You stand among them, these trees that do not ask for names. They do not need to be defined to exist. They grow because they are. They reach for light without questioning if they deserve it. Their roots tangle with the dead, with the forgotten, with all that has fallen before them.

And yet, they rise.

You are here, watching, listening, trying to know. But to know is impossible. To know is to take something infinite and press it into something small enough to carry. To name, to define, to explain—this is the work of men, not the work of God.

God does not define. God is the wind that moves through the branches, the silence between sounds, the space between what we think and what we feel. God is the root system, where trees share their strength with one another without needing to be told why.

You were taught to name, to label, to sort, to carve reality into bite-sized truth.

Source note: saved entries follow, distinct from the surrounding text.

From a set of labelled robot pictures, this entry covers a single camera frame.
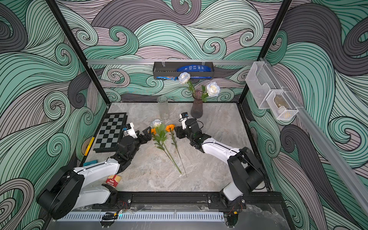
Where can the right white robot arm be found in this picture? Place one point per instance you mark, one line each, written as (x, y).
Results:
(246, 170)

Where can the aluminium wall rail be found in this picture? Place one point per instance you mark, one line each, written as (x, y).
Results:
(345, 172)
(130, 61)

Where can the black white chessboard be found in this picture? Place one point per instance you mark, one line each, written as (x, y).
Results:
(110, 132)

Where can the clear glass vase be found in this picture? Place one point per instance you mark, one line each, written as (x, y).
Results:
(163, 107)

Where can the clear acrylic wall bin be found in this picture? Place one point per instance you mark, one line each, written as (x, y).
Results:
(262, 80)

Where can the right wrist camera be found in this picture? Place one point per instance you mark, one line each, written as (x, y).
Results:
(184, 116)

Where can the aluminium wall rail back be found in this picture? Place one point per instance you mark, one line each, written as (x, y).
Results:
(130, 61)

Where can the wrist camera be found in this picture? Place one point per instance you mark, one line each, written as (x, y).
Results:
(128, 130)
(184, 116)

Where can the dark purple glass vase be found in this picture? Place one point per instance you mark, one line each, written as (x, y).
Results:
(197, 106)

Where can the teal plastic handle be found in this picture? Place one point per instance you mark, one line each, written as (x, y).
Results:
(88, 163)

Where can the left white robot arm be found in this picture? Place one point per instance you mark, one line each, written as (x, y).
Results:
(68, 188)

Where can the white slotted cable duct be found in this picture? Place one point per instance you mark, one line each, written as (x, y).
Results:
(149, 216)

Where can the black wall shelf basket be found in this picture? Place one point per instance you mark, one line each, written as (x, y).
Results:
(169, 71)

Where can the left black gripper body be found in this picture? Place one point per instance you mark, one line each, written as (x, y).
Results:
(139, 141)

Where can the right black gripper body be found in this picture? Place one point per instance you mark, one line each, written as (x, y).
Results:
(186, 132)

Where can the yellow flat tool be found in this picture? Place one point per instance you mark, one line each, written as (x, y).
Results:
(89, 146)

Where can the white rose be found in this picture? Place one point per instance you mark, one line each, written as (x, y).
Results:
(160, 140)
(184, 78)
(211, 90)

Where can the small clear acrylic bin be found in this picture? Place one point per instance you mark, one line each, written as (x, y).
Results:
(281, 106)

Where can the red toothpick box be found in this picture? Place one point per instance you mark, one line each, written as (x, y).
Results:
(113, 180)

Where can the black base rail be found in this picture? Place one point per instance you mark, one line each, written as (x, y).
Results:
(212, 200)

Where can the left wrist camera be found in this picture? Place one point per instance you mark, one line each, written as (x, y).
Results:
(128, 130)

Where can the aluminium wall rail right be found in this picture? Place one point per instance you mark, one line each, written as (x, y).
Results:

But the trees do not sort themselves. The river does not decide which way to flow. The wind does not ask permission to move.

And yet, we demand the world explain itself to us. We ask why we suffer, why we feel alone, why the shape of our lives does not match the map we were given.

But the map was drawn by hands that had never walked the land. The roads we follow are not the ones that lead us home but instead lead to where we came from which looks different every time we look back. And the questions we ask are only echoes of the stories we were told to believe.

Step back.

Look at yourself not as you were taught to see,

but as you are.

Not a name, not a title, not a collection of wounds and wants. You are awareness wrapped in skin, a current that has always been flowing, a thought passing through the mind of something vast.

You have spent so long trying to understand. But what if that was never the point? What if you are not here to explain, to organize, to solve—but simply to be?

To feel the wind move through your ribs as it moves through the trees. To let the echoes of the past settle into silence. To hold love in your hands without needing to shape it. To let go of needing to be whole.

Because wholeness was never missing. It was only waiting for you to stop looking.